§ TASK TO CARRY OUT:
When you reach the line in the data below that contains "Give every instance of the person", please start repeating lines exactly, and stop after the line that contains "target: blue cloth", repeating nothing else.

Excerpts from a dataset:
__________________________________________________

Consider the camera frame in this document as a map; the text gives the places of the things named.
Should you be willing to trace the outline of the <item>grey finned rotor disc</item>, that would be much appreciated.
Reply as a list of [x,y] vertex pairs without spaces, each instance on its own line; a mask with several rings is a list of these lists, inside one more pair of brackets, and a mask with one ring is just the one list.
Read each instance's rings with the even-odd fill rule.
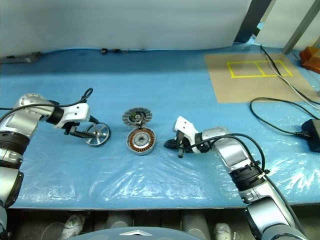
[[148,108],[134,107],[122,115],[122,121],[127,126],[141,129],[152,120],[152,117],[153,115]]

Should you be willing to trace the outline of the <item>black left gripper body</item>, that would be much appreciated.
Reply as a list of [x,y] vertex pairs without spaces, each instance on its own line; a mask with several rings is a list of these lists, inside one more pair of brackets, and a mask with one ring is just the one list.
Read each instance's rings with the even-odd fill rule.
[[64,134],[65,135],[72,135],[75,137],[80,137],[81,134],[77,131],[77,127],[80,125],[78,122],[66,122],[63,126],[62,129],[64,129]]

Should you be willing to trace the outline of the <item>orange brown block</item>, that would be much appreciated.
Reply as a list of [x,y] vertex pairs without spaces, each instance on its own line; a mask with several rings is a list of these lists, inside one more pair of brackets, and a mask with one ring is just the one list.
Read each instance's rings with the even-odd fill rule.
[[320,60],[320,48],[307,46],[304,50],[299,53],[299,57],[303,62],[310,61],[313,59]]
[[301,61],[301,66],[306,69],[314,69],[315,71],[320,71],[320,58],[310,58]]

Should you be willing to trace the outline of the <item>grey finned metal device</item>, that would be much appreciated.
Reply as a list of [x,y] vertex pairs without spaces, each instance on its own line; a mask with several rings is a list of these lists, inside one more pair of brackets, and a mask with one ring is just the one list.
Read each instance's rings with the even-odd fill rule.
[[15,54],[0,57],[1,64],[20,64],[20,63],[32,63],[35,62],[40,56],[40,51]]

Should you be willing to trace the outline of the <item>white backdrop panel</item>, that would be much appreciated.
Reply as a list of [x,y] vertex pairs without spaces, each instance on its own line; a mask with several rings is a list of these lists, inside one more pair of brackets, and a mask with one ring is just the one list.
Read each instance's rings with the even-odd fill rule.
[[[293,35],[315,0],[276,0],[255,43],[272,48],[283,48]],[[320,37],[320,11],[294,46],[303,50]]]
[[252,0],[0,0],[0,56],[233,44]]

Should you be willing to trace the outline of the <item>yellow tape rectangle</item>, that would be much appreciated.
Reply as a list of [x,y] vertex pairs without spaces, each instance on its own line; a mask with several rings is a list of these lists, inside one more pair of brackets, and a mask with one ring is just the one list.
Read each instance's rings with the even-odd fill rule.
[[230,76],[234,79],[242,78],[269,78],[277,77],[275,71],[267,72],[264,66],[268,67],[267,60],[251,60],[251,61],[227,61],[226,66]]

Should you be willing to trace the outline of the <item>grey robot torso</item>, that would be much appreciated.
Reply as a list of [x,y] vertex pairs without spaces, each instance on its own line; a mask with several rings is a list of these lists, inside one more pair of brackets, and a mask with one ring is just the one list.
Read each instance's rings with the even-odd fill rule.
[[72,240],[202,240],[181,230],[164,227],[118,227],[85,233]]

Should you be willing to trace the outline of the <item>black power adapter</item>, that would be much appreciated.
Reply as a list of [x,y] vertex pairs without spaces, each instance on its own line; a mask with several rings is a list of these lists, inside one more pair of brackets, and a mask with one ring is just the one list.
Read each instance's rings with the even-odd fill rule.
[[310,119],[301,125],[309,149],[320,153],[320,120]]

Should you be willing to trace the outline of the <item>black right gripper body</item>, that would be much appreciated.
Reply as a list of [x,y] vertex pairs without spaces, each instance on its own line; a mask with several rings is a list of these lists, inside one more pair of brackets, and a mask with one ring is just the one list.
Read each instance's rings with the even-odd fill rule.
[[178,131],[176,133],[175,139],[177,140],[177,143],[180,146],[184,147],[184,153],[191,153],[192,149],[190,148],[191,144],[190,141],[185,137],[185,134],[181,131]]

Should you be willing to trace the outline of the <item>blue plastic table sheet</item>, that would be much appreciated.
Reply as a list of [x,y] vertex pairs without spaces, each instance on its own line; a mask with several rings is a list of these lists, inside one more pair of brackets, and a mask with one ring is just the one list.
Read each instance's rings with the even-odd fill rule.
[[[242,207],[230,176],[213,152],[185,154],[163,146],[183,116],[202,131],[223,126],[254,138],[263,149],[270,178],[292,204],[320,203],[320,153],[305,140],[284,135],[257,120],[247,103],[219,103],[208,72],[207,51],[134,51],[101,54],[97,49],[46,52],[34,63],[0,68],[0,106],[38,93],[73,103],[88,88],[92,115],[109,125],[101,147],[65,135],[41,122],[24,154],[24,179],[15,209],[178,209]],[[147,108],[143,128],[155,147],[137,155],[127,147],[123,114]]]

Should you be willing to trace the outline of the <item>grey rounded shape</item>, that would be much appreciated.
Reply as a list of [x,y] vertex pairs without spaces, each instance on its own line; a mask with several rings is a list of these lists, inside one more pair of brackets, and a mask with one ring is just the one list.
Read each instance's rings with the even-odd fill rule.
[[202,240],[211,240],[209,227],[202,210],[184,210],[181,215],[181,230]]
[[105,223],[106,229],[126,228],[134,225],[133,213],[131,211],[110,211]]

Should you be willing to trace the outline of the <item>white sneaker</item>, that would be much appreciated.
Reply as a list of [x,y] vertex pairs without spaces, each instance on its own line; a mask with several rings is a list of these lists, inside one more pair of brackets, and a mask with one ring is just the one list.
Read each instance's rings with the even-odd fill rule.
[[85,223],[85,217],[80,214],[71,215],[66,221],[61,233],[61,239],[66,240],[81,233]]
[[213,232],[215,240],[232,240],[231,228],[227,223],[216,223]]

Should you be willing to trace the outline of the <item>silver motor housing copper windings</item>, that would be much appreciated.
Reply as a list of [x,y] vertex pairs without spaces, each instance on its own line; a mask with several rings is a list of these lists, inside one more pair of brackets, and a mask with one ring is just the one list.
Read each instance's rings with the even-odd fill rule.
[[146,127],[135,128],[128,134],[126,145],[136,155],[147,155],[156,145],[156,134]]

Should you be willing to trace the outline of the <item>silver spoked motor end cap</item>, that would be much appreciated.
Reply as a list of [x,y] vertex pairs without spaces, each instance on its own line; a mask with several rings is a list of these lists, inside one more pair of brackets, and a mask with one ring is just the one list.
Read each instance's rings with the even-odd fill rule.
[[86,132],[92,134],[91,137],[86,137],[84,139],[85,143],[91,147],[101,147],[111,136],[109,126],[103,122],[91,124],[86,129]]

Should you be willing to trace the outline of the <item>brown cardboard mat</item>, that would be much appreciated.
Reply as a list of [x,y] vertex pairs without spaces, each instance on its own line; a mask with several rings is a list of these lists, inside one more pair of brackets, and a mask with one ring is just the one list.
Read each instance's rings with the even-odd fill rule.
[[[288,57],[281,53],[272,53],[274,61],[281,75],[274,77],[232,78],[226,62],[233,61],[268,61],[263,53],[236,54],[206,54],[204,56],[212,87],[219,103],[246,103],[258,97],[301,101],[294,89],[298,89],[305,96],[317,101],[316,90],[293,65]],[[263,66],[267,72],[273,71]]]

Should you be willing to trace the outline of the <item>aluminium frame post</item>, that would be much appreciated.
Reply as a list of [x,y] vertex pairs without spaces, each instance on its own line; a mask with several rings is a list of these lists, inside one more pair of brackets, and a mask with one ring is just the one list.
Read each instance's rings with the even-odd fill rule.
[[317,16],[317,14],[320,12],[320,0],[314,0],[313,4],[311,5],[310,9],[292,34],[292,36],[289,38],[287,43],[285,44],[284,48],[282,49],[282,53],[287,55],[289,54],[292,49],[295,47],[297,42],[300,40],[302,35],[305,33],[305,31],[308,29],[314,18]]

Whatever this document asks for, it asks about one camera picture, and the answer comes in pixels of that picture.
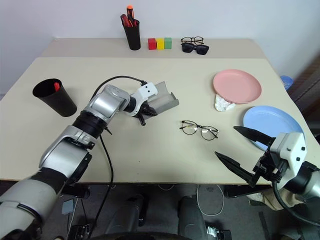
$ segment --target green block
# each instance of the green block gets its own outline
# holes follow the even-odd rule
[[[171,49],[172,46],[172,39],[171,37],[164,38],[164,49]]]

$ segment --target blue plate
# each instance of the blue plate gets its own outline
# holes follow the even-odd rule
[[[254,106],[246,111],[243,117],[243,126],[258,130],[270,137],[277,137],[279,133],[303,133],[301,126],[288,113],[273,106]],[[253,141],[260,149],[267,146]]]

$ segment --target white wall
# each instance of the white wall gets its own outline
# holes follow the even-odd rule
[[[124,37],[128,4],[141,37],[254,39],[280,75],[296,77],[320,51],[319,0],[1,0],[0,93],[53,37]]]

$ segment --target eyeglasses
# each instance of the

__________________________________________________

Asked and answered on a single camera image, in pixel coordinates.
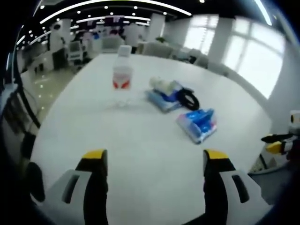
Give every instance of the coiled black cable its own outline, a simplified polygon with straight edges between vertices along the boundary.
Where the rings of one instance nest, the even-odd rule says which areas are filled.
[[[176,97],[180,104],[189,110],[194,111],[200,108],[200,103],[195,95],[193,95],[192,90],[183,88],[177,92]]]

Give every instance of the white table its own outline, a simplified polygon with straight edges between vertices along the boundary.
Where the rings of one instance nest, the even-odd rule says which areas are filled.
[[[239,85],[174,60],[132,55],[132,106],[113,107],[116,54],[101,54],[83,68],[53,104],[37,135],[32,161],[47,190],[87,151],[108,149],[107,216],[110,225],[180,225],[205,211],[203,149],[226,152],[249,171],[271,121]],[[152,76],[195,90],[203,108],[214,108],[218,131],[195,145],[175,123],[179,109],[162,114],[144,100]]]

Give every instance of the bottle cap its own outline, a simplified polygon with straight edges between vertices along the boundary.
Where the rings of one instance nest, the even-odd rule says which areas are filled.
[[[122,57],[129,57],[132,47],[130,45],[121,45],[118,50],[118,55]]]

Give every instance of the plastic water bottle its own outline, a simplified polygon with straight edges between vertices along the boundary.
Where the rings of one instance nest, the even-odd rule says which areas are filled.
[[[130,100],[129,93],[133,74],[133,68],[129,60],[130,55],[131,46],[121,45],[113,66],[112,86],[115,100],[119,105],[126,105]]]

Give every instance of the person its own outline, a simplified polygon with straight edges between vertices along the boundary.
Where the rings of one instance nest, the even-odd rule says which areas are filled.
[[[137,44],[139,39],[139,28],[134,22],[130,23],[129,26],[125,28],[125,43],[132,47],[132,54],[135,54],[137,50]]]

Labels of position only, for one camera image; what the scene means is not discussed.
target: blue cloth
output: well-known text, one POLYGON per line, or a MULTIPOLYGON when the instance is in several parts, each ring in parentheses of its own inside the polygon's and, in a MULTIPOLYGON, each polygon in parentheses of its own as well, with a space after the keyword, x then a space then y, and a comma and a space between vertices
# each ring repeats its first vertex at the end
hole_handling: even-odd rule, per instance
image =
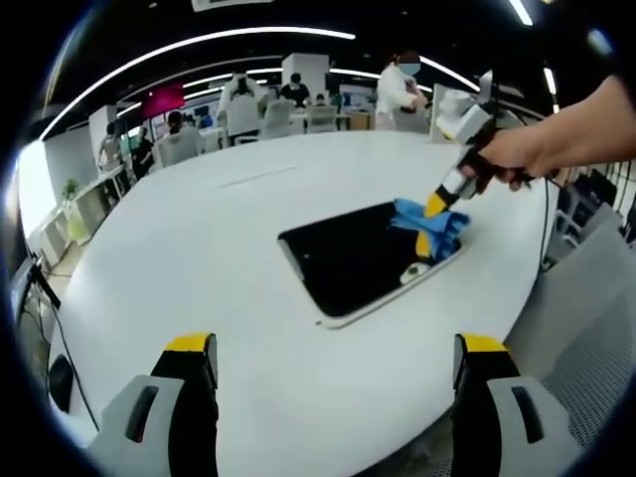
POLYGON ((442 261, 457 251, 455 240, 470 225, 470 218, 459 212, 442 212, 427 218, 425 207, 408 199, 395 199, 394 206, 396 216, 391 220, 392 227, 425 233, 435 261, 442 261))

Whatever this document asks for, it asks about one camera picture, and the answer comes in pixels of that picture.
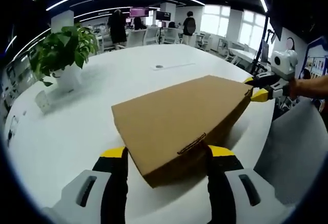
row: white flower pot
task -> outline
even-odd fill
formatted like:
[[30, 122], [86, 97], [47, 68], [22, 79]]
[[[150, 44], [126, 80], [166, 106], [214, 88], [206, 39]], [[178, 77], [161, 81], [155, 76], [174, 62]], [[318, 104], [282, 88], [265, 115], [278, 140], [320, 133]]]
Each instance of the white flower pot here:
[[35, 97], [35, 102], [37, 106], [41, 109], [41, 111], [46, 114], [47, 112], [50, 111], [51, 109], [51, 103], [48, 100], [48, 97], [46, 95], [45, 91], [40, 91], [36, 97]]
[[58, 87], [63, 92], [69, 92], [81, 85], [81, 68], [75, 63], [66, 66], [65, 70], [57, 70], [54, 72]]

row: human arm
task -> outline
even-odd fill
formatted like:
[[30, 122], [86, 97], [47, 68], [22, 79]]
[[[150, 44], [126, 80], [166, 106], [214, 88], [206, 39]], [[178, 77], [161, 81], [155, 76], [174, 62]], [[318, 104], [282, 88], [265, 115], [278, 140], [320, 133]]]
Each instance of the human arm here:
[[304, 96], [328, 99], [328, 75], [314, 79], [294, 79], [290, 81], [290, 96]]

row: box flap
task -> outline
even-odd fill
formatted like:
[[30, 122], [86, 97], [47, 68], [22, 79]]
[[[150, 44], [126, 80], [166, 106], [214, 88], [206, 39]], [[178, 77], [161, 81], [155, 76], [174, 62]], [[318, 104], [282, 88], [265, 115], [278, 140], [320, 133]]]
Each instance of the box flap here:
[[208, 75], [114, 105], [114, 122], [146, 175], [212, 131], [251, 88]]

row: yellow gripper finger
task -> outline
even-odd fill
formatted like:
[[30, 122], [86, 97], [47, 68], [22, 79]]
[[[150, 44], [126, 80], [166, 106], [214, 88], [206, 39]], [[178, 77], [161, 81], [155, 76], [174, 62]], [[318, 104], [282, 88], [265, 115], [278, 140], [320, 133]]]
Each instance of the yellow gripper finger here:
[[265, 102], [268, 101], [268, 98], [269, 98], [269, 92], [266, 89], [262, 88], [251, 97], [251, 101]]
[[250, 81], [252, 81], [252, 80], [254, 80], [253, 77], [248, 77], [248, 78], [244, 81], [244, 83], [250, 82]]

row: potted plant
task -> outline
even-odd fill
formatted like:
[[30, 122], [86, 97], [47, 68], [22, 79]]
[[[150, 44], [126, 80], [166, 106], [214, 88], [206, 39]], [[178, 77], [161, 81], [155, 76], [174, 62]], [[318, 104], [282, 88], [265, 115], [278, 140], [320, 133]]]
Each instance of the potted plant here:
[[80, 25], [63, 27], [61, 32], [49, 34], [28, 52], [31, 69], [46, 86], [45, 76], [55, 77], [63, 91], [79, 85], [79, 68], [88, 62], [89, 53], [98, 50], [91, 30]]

__________________________________________________

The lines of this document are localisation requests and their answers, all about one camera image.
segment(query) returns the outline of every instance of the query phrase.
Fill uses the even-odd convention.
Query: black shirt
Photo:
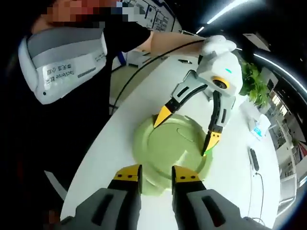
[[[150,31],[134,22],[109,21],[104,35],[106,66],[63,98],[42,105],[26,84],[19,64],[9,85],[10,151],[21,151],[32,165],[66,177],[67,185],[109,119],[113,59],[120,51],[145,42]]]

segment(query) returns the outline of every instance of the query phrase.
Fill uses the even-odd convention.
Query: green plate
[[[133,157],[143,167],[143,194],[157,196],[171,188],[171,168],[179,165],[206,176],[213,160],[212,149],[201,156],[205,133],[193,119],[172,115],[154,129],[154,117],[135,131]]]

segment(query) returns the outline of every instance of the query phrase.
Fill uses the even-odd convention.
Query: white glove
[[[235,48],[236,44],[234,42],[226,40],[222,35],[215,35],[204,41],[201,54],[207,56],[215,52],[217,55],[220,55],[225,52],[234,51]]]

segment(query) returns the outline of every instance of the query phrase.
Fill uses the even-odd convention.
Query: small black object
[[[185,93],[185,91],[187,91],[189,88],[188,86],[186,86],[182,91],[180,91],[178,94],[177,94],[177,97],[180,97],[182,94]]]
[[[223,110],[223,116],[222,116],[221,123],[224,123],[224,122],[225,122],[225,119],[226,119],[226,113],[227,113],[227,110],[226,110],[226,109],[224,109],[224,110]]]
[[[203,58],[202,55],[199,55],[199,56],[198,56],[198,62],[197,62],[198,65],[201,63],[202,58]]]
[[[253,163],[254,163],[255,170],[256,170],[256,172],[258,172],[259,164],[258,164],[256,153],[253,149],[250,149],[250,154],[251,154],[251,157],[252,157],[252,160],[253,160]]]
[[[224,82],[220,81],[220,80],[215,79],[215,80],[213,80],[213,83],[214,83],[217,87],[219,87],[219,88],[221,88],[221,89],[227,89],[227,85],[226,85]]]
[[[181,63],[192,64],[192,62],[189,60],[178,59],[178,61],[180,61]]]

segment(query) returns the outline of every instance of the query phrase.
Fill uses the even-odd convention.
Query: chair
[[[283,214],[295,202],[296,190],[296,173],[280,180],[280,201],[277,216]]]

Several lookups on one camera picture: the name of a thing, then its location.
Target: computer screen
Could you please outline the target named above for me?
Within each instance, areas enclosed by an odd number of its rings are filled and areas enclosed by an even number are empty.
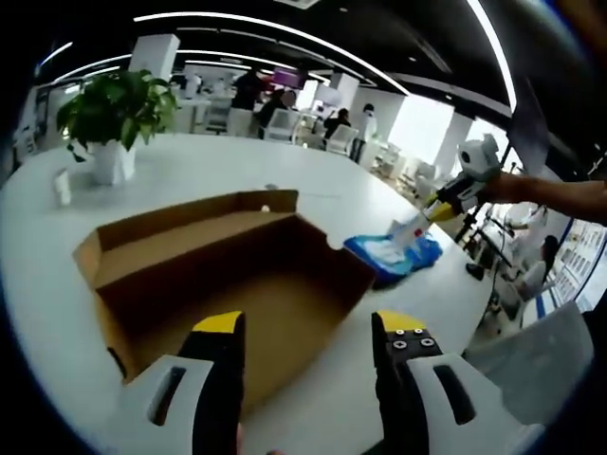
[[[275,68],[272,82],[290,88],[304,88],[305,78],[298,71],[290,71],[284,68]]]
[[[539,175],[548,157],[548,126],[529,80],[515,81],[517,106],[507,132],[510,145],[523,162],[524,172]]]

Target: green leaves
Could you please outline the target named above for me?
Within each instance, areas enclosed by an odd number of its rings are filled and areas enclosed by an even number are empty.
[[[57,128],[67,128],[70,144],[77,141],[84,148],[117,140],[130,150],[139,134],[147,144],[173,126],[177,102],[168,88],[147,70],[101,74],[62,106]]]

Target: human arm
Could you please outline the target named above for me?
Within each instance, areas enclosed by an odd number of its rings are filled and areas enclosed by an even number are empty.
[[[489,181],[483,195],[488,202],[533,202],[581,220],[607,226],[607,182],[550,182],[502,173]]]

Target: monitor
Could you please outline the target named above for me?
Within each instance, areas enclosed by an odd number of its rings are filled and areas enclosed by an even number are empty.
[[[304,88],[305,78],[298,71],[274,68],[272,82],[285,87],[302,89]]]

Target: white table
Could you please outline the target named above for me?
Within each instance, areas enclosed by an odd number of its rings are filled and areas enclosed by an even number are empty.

__________________________________________________

§ RESULT OF THIS TASK:
Give every instance of the person its own outline, a simplified polygon with straight edges between vertices along the boundary.
Where the rings of one instance nest, the even-odd rule says which areas are filled.
[[[137,44],[139,39],[139,28],[134,22],[130,23],[129,26],[125,28],[125,43],[132,47],[132,54],[135,54],[137,50]]]

Labels of position only, for one camera image; what the scene means is not discussed.
target: blue cloth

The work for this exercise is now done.